**Task to complete**
Only one stretch of the listing below is wanted. Begin at the line that has "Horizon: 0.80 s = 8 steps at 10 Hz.", stop after the line that has "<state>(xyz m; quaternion", and repeat every line in between exactly.

**Data**
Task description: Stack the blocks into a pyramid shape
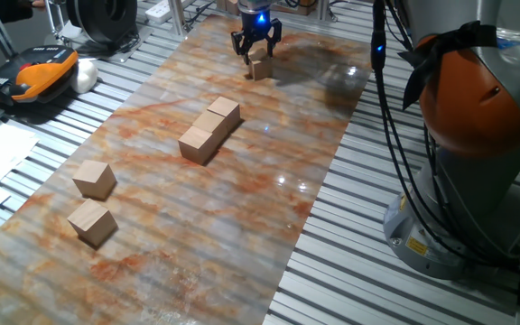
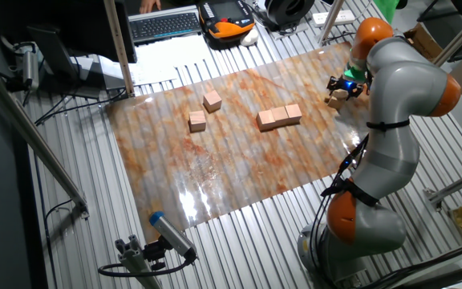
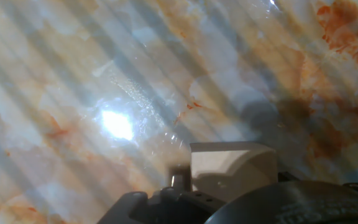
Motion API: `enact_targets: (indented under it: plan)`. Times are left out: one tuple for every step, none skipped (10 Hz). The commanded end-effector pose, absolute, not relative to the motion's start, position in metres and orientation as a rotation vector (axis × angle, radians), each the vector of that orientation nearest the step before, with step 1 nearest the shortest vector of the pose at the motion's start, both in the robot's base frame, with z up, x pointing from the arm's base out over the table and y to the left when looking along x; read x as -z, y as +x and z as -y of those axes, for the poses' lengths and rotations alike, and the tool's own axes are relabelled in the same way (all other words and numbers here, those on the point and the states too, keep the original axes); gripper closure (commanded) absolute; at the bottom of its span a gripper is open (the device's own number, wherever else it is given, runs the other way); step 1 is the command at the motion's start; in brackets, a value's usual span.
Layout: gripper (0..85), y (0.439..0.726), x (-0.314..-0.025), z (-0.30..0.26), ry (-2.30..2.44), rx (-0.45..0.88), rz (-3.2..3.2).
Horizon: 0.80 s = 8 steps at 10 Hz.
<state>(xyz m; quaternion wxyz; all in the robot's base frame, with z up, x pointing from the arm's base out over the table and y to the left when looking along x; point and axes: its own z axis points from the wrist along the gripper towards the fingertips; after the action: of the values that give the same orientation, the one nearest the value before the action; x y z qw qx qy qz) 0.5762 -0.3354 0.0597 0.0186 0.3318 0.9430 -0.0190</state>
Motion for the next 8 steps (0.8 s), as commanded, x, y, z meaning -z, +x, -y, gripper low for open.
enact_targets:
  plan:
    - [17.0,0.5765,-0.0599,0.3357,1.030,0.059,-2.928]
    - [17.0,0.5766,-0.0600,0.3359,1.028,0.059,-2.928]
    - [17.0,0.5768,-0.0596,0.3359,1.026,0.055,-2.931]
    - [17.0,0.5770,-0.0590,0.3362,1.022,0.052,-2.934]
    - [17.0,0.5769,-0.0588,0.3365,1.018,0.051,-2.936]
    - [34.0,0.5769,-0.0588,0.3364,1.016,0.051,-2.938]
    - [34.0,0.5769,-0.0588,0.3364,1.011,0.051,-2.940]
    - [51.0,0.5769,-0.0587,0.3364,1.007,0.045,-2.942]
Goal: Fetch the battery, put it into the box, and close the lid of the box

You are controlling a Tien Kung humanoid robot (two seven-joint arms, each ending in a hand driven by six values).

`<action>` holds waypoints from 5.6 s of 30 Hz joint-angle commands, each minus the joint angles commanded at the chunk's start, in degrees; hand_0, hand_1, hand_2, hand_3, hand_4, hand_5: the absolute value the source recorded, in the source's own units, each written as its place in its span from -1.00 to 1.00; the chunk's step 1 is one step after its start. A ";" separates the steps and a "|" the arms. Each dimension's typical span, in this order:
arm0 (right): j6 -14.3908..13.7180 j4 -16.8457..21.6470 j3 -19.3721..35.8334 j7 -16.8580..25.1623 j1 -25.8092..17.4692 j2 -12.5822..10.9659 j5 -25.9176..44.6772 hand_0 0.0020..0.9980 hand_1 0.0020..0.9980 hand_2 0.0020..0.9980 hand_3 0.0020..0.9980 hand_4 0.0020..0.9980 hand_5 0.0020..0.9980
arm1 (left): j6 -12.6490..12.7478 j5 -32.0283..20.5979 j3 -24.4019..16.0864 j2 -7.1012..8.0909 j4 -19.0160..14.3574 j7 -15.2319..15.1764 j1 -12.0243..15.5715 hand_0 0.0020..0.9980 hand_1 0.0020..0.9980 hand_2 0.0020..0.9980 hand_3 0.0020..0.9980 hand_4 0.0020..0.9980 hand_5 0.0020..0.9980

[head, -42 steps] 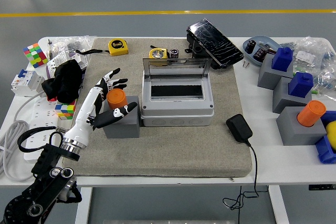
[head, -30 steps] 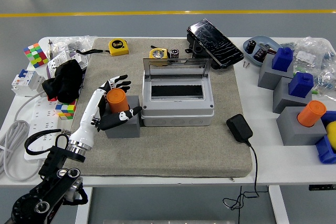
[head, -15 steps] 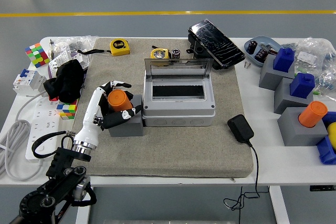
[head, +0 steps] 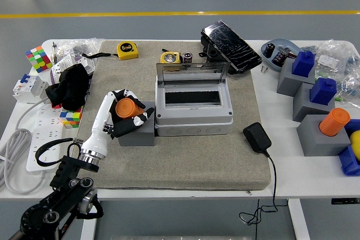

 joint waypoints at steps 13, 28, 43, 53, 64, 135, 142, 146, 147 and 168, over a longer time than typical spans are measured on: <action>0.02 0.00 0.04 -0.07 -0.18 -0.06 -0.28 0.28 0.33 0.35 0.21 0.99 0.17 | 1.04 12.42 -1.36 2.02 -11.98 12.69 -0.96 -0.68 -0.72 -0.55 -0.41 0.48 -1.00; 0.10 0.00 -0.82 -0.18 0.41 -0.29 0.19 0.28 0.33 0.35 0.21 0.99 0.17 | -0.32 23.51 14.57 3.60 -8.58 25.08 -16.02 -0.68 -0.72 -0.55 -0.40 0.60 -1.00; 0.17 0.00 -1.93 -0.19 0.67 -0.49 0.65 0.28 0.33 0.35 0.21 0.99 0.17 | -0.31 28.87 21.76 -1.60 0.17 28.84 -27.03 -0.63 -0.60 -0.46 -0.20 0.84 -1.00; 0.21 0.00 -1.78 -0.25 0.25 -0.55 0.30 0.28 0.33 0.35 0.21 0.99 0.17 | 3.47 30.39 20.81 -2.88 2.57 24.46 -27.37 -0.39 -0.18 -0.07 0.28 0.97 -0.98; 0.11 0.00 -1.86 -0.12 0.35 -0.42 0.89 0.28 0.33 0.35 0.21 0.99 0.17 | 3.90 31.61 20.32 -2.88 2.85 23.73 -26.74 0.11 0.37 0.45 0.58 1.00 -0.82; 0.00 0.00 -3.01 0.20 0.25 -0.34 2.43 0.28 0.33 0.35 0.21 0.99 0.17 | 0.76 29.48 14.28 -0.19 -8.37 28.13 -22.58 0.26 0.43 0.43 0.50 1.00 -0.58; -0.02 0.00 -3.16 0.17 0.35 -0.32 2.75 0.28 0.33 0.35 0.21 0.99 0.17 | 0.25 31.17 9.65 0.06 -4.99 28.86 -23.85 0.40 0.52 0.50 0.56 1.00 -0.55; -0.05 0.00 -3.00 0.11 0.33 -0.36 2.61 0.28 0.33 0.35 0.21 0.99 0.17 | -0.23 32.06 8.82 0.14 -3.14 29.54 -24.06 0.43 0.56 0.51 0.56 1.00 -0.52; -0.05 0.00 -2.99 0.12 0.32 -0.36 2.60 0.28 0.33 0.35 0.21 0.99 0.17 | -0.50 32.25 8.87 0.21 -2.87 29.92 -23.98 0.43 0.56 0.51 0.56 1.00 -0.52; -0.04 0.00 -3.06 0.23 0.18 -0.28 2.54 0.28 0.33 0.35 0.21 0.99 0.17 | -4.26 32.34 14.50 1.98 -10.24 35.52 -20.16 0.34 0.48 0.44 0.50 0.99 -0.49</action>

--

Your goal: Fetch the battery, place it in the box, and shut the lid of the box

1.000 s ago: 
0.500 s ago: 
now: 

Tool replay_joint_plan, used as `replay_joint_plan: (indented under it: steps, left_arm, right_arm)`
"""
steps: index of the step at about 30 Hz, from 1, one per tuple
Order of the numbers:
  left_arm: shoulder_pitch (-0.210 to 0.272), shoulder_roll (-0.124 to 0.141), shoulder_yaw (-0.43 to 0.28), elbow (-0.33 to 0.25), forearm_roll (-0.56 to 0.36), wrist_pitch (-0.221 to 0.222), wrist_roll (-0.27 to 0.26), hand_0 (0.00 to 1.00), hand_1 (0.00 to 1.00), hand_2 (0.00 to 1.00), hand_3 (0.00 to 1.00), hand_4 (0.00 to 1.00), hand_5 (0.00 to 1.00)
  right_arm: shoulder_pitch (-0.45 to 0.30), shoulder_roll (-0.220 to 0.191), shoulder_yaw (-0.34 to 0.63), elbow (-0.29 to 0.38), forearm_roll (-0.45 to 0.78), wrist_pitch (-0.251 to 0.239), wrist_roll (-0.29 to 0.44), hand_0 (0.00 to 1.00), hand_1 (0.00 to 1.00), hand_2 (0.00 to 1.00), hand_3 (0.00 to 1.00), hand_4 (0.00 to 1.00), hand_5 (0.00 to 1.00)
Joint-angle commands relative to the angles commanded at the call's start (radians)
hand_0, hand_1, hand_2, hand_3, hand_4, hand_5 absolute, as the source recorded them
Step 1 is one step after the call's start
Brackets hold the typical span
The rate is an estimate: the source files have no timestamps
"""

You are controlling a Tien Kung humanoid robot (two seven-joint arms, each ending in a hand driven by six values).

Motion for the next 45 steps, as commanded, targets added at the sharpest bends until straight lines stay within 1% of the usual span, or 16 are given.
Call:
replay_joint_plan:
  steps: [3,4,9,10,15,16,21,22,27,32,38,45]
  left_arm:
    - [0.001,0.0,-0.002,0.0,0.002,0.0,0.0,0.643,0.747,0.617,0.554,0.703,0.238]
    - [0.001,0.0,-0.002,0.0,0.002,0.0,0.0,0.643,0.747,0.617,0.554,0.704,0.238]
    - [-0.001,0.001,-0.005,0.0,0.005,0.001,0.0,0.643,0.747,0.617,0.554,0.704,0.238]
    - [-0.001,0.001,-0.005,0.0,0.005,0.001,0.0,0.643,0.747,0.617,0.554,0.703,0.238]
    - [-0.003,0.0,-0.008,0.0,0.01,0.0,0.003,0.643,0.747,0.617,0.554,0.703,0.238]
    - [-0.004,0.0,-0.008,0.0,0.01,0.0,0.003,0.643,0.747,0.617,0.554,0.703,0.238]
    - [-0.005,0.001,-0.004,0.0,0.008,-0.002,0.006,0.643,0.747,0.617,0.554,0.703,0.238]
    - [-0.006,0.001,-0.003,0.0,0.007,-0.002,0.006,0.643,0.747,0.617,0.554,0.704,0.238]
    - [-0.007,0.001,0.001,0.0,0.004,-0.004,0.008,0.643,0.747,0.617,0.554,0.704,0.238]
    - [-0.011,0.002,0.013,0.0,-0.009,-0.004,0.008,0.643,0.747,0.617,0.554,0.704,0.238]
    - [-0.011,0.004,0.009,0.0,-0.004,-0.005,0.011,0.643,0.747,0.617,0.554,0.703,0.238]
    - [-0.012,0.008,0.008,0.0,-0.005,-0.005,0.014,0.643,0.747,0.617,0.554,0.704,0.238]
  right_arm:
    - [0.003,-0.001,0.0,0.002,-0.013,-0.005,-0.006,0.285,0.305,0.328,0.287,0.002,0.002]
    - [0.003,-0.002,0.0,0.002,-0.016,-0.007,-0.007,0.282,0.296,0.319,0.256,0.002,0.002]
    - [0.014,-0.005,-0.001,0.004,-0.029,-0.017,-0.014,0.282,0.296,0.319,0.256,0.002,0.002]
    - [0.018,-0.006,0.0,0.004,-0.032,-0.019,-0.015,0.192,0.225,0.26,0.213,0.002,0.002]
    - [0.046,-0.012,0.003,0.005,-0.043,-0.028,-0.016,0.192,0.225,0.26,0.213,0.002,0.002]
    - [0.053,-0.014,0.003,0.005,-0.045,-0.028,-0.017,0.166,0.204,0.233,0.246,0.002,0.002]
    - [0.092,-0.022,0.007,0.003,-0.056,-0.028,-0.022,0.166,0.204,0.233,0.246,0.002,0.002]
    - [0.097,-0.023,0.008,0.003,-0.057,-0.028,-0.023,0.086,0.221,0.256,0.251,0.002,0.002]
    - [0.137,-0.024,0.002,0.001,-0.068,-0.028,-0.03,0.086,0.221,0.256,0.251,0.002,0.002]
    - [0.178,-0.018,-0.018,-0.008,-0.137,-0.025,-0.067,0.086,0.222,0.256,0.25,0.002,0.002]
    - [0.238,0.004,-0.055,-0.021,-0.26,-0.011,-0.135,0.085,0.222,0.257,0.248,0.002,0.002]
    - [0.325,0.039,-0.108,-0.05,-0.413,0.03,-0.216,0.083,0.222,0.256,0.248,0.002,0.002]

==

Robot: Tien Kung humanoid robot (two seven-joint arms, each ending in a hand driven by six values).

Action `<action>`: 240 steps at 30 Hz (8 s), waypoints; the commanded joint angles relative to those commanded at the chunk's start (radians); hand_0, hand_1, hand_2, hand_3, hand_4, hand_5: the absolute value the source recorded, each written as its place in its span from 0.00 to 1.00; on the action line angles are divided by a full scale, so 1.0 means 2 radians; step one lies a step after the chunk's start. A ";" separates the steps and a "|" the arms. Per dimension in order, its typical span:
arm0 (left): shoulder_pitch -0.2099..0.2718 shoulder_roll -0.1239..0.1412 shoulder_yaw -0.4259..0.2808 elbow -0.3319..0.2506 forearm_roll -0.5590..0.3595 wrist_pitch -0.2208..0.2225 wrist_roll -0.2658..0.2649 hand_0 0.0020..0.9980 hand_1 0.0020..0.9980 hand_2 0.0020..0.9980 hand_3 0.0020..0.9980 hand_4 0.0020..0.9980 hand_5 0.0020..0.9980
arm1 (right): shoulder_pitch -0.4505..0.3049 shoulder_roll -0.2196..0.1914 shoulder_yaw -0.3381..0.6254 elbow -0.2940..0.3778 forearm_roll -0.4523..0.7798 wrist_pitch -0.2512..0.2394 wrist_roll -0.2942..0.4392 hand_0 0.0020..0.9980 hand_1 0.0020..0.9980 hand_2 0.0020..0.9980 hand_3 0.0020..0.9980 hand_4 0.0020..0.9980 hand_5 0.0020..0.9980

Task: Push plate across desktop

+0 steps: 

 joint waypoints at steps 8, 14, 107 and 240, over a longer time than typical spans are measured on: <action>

**Completed task**
Horizon: 0.80 s = 8 steps at 10 Hz.
<state>(xyz m; quaternion wxyz; all in the robot's base frame, with z up, x pointing from the arm's base out over the table and y to the left when looking along x; point and axes: its own z axis points from the wrist along the gripper towards the fingertips; after the action: of the values that give the same orientation, the one nearest the value before the action; x y z qw qx qy qz) 0.5762 -0.3354 0.0597 0.0186 0.3318 0.9430 -0.0190</state>

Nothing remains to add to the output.